藤老大興奮地看他, 僅餘的一只眼睛在火光下閃著精光, “你武功全失?”

白朗幹脆不掙紮了,妥協地趴在地上, 無奈地笑, “是啊, 不然怎麽落在你手裏?”

藤老大擡腳在他臉上搓了搓, 白朗皺眉,似笑非笑地看著藤老大。

這種眼神他以前在白朗臉上見過, 藤老大下意思地縮了縮, 腳上的力道松了兩分。

白朗伸出手, 使了個巧勁,把藤老大掀出去,從地上慢吞吞地站起來, 手一下一下地擦臉,慢慢地道, “給你三分顏色你就開染坊,真當你白爺沒法治你?”

藤老大剛剛被白朗的積威嚇到,在手下面前不小心松開了他,正是感覺臉上無光的時候,聽見白朗這麽說,心中驚疑不定,“一個武功全失的廢人,你打算怎麽治我?”說著,他哈哈大笑起來,眼睛的餘光時刻註意著白朗的臉色。

白朗哼了哼,兩只手掰著手指,劈裏啪啦的響,靜靜地看著他不說話。

就算他臉上汙跡尚在,周身的氣場卻還是讓人不敢輕視。

歪嘴的上前,向藤老大進言,“老大,咱們兄弟幾個一起上,怕他個鳥蛋。”

藤老大覺得被輕視了,一巴掌拍開他,“老子打架,需要你們幫忙?”

歪嘴的連忙點頭哈腰地誇了一通藤老大英勇無敵,心中卻在腹誹,你倒是上啊。

“你要是不動手,白爺我就先走了。”白朗彈彈衣角上的灰,淡定地往前。

藤老大眼中精光一閃,五指成爪,向白朗的後背抓去,“哪裏跑。”

白朗背對著他,站著不動。

藤老大心中一喜,出手如電,抓向白朗的肩膀。

哪知道剛觸到白朗的衣服,就覺得手上一陣刺痛。

他嘶的一聲,急忙收回手,驚疑地看向鎮定自若的白朗,“你對我做了什麽?”

白朗好整以暇地回頭,彈了個響指,笑瞇瞇地道,“你猜。”

“拿火把來。”藤老大吼。

歪嘴的顛顛地上前,為藤老大掌燈。

這才一會兒的功夫,藤老大整只手掌都腫了,整好配上他肥碩的身材。

“有毒!”歪嘴的後退了兩步。

藤老大正心急火燎,聽見他這麽說,一腳踢過去,“沒讓你說話。”

歪嘴的屁股被踢的一撅,硬生生地挨了藤老大一腳,顫顫巍巍地舉著火把不敢動。

“藤老大,你也就這麽點出息。”白朗閑適地看他,“除了瞎了只眼,跟當年沒什麽變化。”

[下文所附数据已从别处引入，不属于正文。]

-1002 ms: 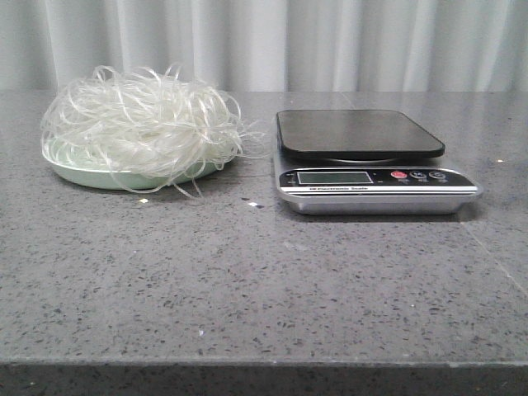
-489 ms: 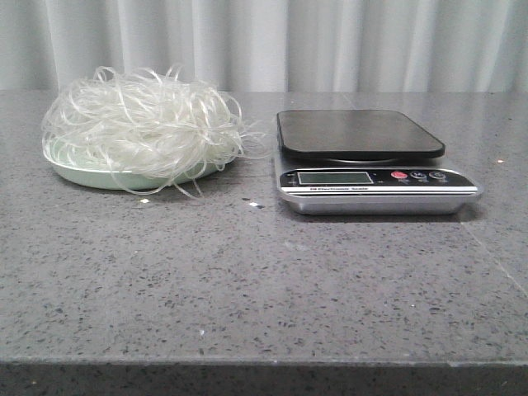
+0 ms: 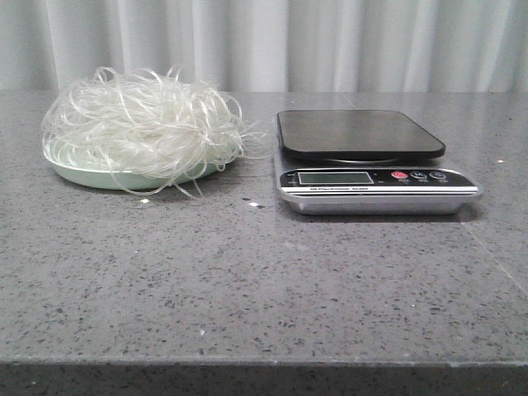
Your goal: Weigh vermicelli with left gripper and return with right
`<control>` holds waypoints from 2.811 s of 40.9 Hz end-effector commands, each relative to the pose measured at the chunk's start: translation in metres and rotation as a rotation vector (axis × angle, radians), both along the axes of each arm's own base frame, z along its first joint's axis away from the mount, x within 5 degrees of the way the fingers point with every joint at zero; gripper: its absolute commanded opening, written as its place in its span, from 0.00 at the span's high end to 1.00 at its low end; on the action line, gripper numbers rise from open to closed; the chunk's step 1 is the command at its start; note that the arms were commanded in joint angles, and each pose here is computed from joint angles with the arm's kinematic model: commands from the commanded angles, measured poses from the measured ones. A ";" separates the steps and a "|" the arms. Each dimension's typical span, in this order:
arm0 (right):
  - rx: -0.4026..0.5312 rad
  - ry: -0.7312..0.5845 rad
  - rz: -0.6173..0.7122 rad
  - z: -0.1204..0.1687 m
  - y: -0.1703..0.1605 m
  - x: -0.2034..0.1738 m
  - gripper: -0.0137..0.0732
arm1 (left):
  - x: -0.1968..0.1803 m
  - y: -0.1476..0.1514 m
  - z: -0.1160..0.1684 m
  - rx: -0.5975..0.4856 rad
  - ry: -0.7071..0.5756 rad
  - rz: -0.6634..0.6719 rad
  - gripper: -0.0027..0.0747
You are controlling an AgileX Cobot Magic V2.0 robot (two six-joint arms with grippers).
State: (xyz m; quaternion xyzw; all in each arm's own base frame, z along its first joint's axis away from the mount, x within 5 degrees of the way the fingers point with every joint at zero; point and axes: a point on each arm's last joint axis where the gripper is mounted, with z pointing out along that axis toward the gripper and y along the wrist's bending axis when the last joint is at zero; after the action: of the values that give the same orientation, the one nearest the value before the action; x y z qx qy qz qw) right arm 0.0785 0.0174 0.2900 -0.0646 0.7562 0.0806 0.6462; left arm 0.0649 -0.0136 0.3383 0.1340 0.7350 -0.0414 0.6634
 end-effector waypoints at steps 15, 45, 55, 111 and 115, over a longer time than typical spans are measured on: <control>0.003 -0.074 -0.020 0.012 -0.002 0.001 0.67 | 0.000 -0.001 0.015 -0.031 -0.088 -0.012 0.79; 0.003 -0.074 -0.020 0.012 -0.002 0.001 0.67 | 0.006 0.005 0.006 -0.033 -0.163 0.125 0.79; 0.003 -0.074 -0.020 0.012 -0.002 0.001 0.67 | -0.001 0.011 -0.050 -0.047 -0.212 0.202 0.79; 0.002 -0.070 -0.019 0.012 -0.002 0.001 0.67 | -0.010 0.014 -0.127 -0.098 -0.209 0.252 0.79; 0.002 -0.070 -0.019 0.012 -0.002 0.001 0.67 | -0.010 0.014 -0.127 -0.098 -0.209 0.252 0.79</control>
State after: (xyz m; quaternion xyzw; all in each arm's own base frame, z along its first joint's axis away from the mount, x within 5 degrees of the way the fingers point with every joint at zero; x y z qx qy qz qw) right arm 0.0783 0.0176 0.2878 -0.0662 0.7617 0.0812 0.6395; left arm 0.0563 0.0001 0.2059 0.0173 0.7013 0.0207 0.7123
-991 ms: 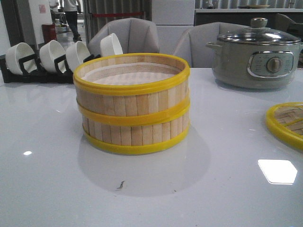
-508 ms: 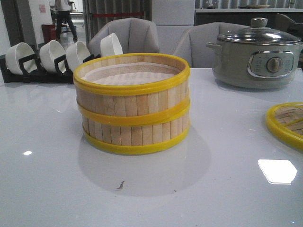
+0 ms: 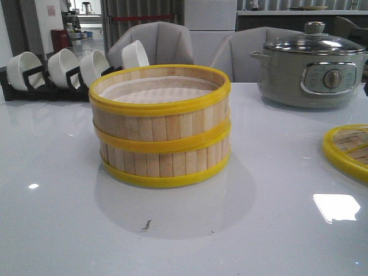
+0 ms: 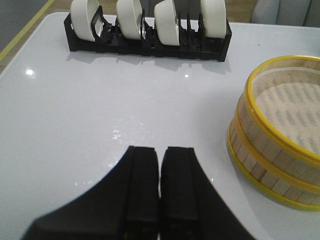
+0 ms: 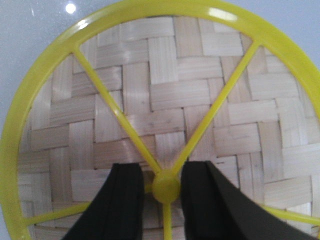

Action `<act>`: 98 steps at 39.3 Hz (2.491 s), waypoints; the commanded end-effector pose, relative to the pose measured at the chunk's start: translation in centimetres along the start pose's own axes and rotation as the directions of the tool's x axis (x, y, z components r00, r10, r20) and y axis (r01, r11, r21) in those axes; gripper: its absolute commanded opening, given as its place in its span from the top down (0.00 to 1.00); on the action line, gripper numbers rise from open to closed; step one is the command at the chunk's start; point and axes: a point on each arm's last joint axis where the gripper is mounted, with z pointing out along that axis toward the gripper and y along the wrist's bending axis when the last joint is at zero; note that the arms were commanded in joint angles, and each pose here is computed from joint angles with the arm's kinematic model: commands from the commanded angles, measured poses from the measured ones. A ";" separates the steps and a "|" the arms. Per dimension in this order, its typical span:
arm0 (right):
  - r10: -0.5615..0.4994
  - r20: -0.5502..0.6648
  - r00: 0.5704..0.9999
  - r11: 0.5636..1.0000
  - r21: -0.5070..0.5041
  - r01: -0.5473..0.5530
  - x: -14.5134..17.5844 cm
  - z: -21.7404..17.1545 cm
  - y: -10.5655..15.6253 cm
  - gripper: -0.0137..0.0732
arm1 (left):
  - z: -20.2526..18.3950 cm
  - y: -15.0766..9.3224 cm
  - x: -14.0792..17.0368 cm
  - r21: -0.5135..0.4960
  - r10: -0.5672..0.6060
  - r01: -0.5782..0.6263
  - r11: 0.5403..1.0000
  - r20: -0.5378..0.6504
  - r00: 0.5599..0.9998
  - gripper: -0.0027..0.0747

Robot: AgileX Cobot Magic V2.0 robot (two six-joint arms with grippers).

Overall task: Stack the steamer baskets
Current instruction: 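Grasp the yellow-spoked bamboo lid at its centre knob with the right gripper, then carry the lid over the stack and lower it onto the top basket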

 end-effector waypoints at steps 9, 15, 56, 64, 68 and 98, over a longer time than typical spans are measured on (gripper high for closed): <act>-0.010 0.088 0.996 1.000 -0.004 0.010 -1.7 -2.4 0.1 0.71 | -0.3 -0.4 -1.5 0.036 -0.003 -0.001 0.999 0.102 0.995 0.84; -0.012 0.078 0.997 1.000 -0.005 0.012 -1.6 -2.4 0.1 0.78 | -0.3 -0.4 -1.5 0.036 -0.003 -0.001 0.999 0.102 0.995 0.84; -0.423 0.381 0.822 0.779 -0.311 0.545 -3.2 -20.0 24.5 0.78 | -0.3 -0.4 -1.6 0.037 -0.003 -0.001 0.999 0.106 0.994 0.84; -0.507 0.370 0.779 0.695 -0.359 0.623 -1.7 -19.7 30.0 0.78 | -0.3 -0.4 -1.6 0.037 -0.003 -0.001 0.999 0.106 0.994 0.84; -0.534 0.364 0.763 0.668 -0.372 0.645 -1.2 -19.1 32.0 0.78 | -0.3 -0.4 -1.6 0.037 -0.003 -0.001 0.999 0.106 0.994 0.84; -0.594 0.359 0.720 0.658 -0.297 0.692 -0.8 -15.5 34.5 0.78 | -0.3 -0.4 -1.6 0.037 -0.003 -0.001 0.999 0.106 0.994 0.84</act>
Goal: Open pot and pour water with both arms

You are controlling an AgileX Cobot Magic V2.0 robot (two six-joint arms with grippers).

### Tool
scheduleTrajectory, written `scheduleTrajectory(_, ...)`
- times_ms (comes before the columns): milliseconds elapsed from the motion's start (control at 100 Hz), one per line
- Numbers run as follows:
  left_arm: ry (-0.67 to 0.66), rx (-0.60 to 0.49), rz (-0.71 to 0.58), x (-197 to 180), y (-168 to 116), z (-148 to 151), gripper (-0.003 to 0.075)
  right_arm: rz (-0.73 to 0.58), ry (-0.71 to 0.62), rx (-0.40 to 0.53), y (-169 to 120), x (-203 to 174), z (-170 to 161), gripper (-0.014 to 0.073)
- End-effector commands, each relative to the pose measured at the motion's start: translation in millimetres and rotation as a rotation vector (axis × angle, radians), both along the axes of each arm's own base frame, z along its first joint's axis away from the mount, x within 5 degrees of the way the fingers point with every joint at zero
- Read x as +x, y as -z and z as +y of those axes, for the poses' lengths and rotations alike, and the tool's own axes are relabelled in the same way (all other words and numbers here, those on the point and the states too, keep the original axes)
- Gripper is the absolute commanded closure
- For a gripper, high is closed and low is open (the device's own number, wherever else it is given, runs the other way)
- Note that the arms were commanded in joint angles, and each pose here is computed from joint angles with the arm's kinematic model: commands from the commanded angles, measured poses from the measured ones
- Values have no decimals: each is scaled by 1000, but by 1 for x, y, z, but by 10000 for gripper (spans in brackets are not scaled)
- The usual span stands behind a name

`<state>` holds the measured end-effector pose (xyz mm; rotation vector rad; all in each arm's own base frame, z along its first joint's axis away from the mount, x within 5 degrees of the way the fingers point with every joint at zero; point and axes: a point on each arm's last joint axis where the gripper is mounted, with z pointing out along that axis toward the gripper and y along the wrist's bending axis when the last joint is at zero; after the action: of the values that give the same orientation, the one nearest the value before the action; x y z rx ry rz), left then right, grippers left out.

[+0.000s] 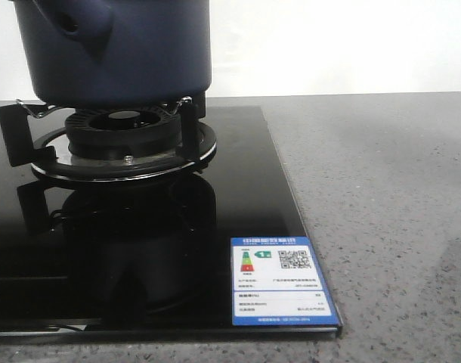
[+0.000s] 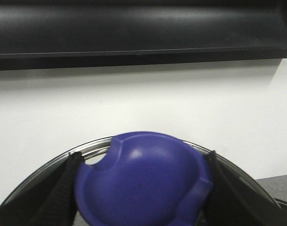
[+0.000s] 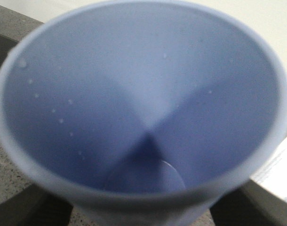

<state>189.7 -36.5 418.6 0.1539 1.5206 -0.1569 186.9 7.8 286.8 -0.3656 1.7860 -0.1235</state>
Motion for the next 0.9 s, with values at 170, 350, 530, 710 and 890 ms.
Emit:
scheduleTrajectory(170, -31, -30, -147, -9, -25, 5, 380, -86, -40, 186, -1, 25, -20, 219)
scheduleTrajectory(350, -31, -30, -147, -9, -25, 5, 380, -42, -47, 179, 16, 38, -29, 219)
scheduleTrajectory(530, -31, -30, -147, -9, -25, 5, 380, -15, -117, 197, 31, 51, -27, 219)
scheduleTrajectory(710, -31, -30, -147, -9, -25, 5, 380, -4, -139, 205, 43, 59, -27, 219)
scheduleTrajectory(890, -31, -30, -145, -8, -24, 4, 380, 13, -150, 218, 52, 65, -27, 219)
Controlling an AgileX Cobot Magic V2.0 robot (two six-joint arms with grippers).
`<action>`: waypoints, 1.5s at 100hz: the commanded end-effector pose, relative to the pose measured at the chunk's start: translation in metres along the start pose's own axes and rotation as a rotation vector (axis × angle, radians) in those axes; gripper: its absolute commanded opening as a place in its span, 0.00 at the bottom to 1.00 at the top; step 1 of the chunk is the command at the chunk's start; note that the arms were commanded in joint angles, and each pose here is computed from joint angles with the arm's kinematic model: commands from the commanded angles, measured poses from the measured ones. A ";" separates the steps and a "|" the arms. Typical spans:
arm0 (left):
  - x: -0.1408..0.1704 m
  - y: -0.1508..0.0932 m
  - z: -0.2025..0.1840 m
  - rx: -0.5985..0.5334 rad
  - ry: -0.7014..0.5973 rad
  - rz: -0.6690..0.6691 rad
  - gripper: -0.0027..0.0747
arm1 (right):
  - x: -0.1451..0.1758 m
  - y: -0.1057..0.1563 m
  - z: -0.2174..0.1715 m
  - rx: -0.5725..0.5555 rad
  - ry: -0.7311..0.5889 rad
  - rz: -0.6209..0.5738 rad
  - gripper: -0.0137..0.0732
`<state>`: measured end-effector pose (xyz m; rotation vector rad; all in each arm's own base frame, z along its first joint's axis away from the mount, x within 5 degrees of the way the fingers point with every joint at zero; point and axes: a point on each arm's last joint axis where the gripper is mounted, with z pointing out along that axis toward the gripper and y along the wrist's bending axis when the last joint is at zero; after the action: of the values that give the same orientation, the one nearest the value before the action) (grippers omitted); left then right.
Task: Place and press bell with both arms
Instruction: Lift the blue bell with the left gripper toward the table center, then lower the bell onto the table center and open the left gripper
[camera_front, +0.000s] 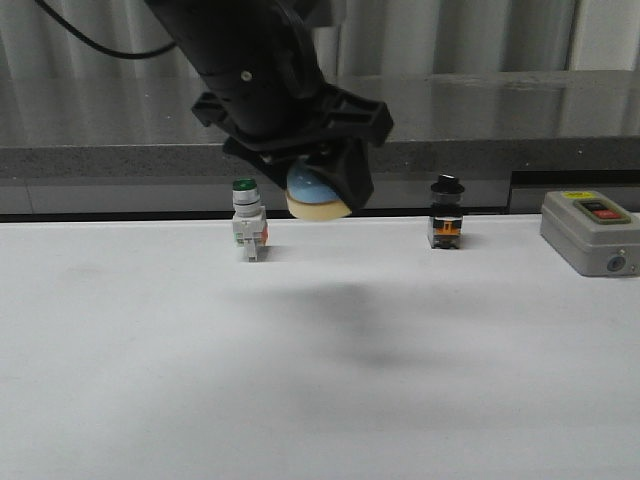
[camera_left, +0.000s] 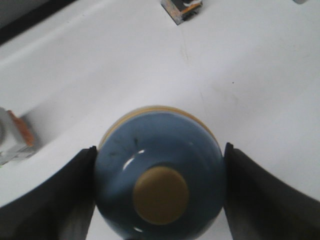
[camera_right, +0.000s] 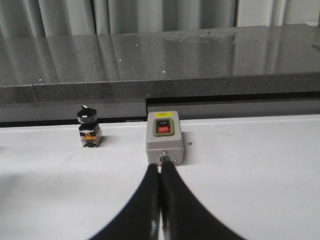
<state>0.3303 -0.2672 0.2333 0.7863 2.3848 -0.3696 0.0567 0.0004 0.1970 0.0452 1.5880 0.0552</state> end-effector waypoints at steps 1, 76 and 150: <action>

藤老大只覺得手越來越痛,又急又怕,腦袋上出了一腦門子的汗,“你說,你對老子下了什麽毒?”

白朗看了看他的獨眼,笑道,“放心,不是什麽厲害的毒。”

藤老大頓時松了一口氣。

“副作用除了手腫,還有瞎眼。”

藤老大一口氣還沒吐完,就被噎的說不出話,獨眼睜的圓溜溜的,“你好狠。”他指著白朗就開始罵。

白朗掏掏耳朵,“發這麽大脾氣做什麽。”他背著手,走到樹邊靠著,吊兒郎當地壞笑,“只要砍掉那只手,再挖掉一只眼睛,這毒就好了。也沒什麽大毛病。”

“你無恥。”藤老大憤怒了,腫成熊掌般的手在空中揮舞,每一下都帶著顫抖,“居然對我下毒。”

白朗攤攤手,“誰讓我沒武功了呢。”

藤老大被他的無恥折服了。

說好的鐵鷹堡行事正直公正,號稱在野青天呢?

“說吧,你想要什麽?”

藤老大如同鬥敗的大公雞,垂頭喪氣地道。

白朗笑笑,走過來拍他的肩膀,藤老大閃身躲開,謹慎地看他,如烈婦般抵抗,“你不要碰我!”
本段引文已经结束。